-- Exercise brief --
Find the lines of the listing that contain the string "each", and return them.

-- Supplied data --
--------------------
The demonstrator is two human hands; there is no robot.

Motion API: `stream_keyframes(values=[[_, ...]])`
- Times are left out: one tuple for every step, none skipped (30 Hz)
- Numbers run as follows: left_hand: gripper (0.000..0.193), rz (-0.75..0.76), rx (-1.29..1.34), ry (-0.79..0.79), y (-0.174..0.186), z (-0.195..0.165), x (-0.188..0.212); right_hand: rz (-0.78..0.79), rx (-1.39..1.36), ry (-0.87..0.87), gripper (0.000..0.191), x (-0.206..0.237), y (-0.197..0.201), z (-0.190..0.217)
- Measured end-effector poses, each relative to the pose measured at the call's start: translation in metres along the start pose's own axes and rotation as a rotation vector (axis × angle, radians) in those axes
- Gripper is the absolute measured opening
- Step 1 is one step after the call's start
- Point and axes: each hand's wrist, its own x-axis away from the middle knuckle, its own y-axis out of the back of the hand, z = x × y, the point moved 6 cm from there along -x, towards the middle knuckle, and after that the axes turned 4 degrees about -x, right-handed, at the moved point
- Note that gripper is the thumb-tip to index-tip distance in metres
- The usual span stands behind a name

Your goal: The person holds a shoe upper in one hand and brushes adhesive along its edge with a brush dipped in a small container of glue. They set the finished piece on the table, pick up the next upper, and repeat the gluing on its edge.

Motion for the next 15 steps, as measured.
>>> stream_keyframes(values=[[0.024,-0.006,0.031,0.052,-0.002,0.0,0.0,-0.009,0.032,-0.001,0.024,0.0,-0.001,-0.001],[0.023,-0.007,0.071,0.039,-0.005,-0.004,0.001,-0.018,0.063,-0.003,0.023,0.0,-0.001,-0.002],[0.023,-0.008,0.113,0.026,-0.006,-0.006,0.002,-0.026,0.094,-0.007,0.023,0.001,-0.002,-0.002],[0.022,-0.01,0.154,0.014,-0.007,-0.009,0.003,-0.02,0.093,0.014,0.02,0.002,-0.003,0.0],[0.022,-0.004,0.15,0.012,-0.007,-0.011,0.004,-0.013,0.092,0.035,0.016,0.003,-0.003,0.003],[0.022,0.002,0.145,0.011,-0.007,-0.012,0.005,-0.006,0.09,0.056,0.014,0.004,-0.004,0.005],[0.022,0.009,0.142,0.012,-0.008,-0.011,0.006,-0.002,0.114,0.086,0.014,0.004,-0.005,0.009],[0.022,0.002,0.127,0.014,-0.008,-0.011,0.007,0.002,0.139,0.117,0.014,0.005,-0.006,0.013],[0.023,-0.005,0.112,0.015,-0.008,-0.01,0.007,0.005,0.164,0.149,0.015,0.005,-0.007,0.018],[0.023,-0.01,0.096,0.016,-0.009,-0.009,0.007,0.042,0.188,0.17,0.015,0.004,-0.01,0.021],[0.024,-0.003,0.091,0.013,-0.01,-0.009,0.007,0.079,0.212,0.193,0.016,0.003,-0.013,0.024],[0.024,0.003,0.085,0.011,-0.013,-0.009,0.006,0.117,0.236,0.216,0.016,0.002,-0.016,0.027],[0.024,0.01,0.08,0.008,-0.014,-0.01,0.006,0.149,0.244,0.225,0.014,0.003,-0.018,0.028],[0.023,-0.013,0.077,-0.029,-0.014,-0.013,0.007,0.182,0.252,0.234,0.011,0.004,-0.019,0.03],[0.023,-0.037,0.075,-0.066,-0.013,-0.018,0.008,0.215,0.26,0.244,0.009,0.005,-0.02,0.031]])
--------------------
-- Solution to the problem --
- Measured end-effector poses, each relative to the pose measured at the call's start: translation in metres along the start pose's own axes and rotation as a rotation vector (axis × angle, radians) in those axes
- Point and axes: each hand's wrist, its own x-axis away from the middle knuckle, its own y-axis out of the back of the hand, z = x × y, the point moved 6 cm from there along -x, towards the middle knuckle, and after that the axes turned 4 degrees about -x, right-handed, at the moved point

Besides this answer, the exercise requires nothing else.